Yet this month, it approved an $800,000 contract in the 2014-15 budget “to promote childbirth,” alternatives to abortion and abstinence education at crisis pregnancy centers.

The no-bid contract goes solely to Real Alternatives Inc., a Pennsylvania nonprofit that helps anti-abortion, mostly faith-based centers comply with separation of church and state regulations and receive government funding.

The firm seeks out Michigan pregnancy centers that oppose abortion and the use of birth control pills and that counsel women to choose adoption or birth in unplanned pregnancies. Theoretically, state dollars will pass through Real Alternatives to reimburse the Michigan centers for diapers, baby furniture and counseling services.

That didn’t happen last year, however. Real Alternatives failed to see a single client or sign up one Michigan provider during the first eight months of the $700,000 contract, according to the Michigan Department of Community Health. Although Real Alternatives says it recently signed three providers, MDCH is unaware of them. The state has so far paid Real Alternatives less than $40,000 for expenses out of the $700,000 contract ending September 30…

Kevin Bagatta, Real Alternatives’ executive director since 1994, did not return calls for comment. A staffer said he was on vacation and could not be reached…

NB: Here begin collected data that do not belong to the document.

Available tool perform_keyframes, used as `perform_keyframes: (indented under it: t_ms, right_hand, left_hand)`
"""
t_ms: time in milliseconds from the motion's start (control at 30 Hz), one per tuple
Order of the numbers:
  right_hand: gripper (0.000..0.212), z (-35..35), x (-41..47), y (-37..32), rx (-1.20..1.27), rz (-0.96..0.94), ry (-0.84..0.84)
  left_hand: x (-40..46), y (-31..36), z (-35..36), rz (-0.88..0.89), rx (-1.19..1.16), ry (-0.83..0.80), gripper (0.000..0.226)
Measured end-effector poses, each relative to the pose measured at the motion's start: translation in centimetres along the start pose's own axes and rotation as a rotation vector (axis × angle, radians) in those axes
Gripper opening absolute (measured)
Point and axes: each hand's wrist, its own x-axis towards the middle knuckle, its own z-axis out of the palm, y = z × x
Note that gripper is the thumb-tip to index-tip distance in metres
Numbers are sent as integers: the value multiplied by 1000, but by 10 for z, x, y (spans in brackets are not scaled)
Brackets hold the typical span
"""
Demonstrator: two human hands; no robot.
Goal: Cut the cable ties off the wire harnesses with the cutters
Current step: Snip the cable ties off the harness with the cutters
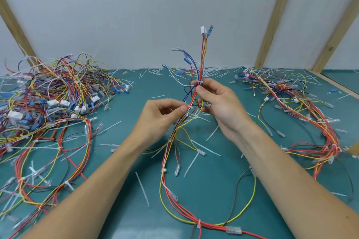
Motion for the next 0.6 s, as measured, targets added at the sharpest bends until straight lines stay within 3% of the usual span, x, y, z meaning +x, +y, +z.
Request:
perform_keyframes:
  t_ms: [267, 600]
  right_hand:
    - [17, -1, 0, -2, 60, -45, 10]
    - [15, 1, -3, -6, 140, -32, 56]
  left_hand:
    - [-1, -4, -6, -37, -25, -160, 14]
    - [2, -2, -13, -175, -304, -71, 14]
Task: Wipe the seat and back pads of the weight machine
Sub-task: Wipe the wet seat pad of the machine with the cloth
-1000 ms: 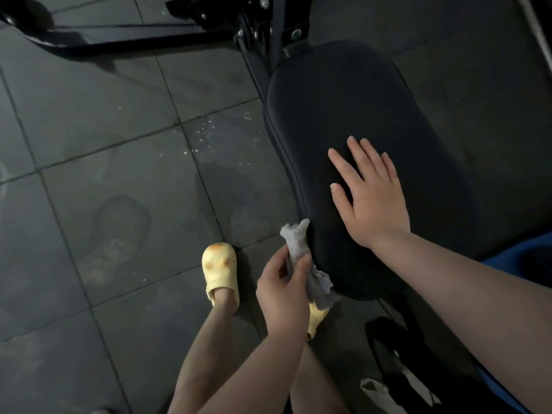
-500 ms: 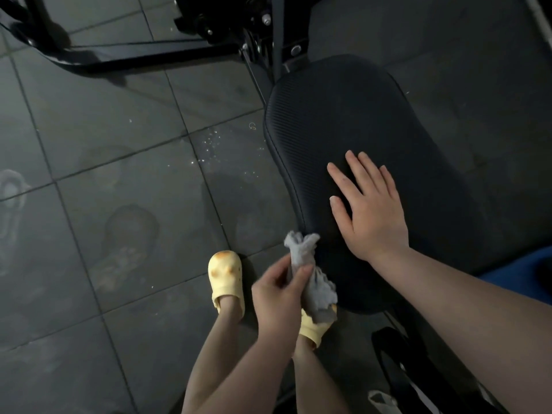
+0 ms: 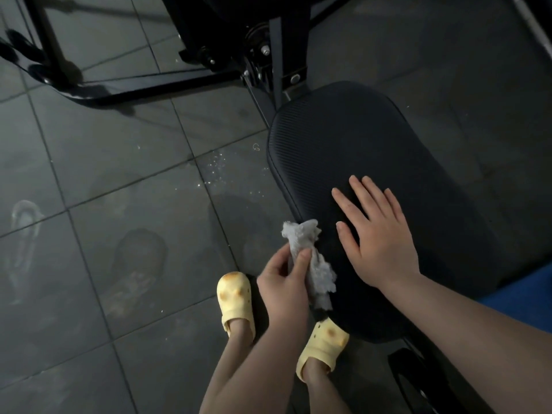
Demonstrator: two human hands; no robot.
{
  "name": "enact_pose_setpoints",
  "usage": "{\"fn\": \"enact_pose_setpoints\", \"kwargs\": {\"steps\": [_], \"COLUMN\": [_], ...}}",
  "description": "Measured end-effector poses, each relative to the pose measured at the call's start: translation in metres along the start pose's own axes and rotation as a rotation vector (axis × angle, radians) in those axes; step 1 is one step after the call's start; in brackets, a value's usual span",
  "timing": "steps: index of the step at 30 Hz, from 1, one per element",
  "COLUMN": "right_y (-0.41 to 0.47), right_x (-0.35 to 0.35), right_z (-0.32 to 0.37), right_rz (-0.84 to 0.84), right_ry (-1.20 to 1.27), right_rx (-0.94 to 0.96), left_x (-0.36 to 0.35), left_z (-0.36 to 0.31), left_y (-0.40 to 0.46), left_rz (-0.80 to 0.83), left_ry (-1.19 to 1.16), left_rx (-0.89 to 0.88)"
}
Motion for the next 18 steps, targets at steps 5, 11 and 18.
{"fn": "enact_pose_setpoints", "kwargs": {"steps": [5,11,18], "right_y": [0.0,0.0,-0.001], "right_x": [0.001,0.003,0.003], "right_z": [0.0,0.002,0.002], "right_rz": [-0.002,-0.022,-0.028], "right_ry": [-0.02,0.005,0.004], "right_rx": [-0.006,0.004,0.018], "left_x": [-0.005,0.003,-0.005], "left_z": [-0.065,-0.059,-0.054], "left_y": [0.072,0.07,0.062], "left_rz": [-0.146,-0.129,-0.12], "left_ry": [0.011,0.129,0.183], "left_rx": [-0.144,-0.143,-0.159]}}
Point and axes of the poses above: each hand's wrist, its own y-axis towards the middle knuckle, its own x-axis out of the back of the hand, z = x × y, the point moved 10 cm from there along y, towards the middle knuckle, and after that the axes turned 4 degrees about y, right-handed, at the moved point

puremichigan3aThe News then went on to quote our friend Representative Jeff Irwin. “We all want to reduce unplanned pregnancy and abortion, but my conservative colleagues don’t want to talk about contraception, about what works,” he said. “They want to talk about using state resources to advance their religious ideologies.”

Curious to know more of the backstory, I just reached out to Jeff, and here’s what he had to say.

…It’s an interesting little line item that the religious right tucked in there. They put it in there for $700,000 last cycle but only $35K or so was spent. That’s because Real Alternatives was the only group that applied for and won approval to seek clients. They served exactly zero clients and spent the 35K on admin.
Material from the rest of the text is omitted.